I edited the demented terrorism at the Super Bowl screenplay of a former referee living on unspecified disability in Westchester. I turned the halitotic ramblings of a strange shawled cat lady in Glen Cove into a children’s book about a dog detective. I wrote capsule descriptions of hotels and motels in cities I’d never visited, posted fake consumer reviews of New England B&Bs I wasn’t able to afford but still, two thumbs up, four and a half stars more convincing than five, A− more conniving than +, “the deskclerk, Caleb, was just wonderfully polite and accommodating.” Or else I posted as “Cal,” dropping his name to assert that the B&Bs were closer to attractions, or farther from garbage dumps, more amenitized, or less pest infested, than otherwise claimed, while for rating car rental businesses I trended toward black, posting with interpolations of the names of dead presidents, “Washington Roosevelt,” and for spas and pampering ranches I tended dickless as a “Jane”—Dear John, Sincerely, Doe.

I wrote catalog copy: “Don this classic tartan wool driving cap and suddenly you’re transported to the greenest backroad in County Donegal. You stop to let a shepherd get his flock across—is he wearing the same Royal Stewart as you?”

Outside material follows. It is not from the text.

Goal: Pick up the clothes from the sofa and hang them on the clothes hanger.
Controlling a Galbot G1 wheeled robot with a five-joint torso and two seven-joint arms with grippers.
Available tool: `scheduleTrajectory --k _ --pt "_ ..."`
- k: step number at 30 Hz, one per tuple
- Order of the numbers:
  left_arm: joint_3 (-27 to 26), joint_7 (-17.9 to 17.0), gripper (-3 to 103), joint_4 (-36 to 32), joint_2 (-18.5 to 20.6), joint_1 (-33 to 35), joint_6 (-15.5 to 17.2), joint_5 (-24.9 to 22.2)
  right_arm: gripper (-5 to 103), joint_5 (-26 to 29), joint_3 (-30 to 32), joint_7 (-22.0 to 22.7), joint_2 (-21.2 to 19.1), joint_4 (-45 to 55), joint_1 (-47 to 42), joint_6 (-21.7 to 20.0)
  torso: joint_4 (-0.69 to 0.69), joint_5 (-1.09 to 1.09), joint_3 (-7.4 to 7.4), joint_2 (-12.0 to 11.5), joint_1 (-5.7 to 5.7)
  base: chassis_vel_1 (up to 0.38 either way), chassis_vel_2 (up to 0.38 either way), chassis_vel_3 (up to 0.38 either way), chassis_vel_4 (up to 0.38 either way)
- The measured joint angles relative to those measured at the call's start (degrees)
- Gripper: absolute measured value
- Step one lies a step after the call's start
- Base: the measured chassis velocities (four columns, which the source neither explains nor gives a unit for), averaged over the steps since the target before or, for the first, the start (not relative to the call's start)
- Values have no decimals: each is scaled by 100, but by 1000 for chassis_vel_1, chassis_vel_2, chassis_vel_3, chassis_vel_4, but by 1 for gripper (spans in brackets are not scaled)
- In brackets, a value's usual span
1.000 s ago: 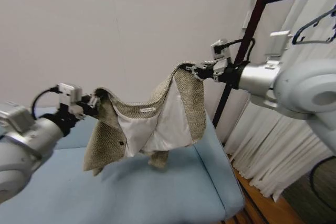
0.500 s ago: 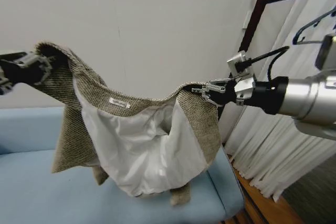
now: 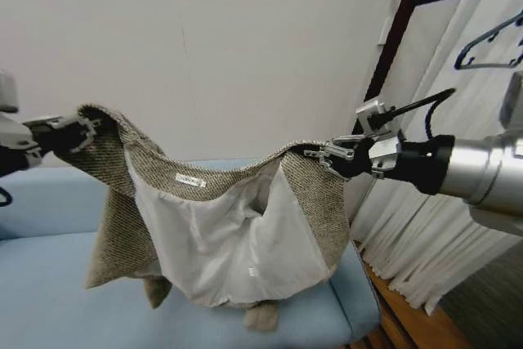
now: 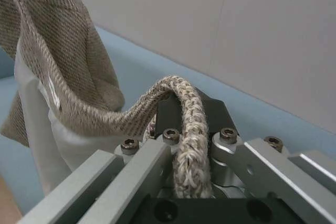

“The time is yours and the weather is balmy. You settle into the Arawak Hammock. You don’t notice the mesh—it’s handwoven, not knotted, using the highest-grade cotton twill—you don’t notice the staves—they’re handcrafted seasoned oak, providing maximum stability, and preventing bunching and coiling. You just notice: the waves. You sway along with the tide. Have you ever been so comfortable? (Mount and chains incl.) (4′ W × 6 ½′ L, 16 lbs).”

I responded to an ad posted by a MetLife jr. manager seeking a speechwriter for a banquet honoring a sr. manager on his retirement, and when the superior told the inferior he’d enjoyed the speech, the inferior told the superior he’d had a professional write it and the superior congratulated the inferior on his honesty, emailed for my email, and commissioned a toast for his granddaughter’s baptism.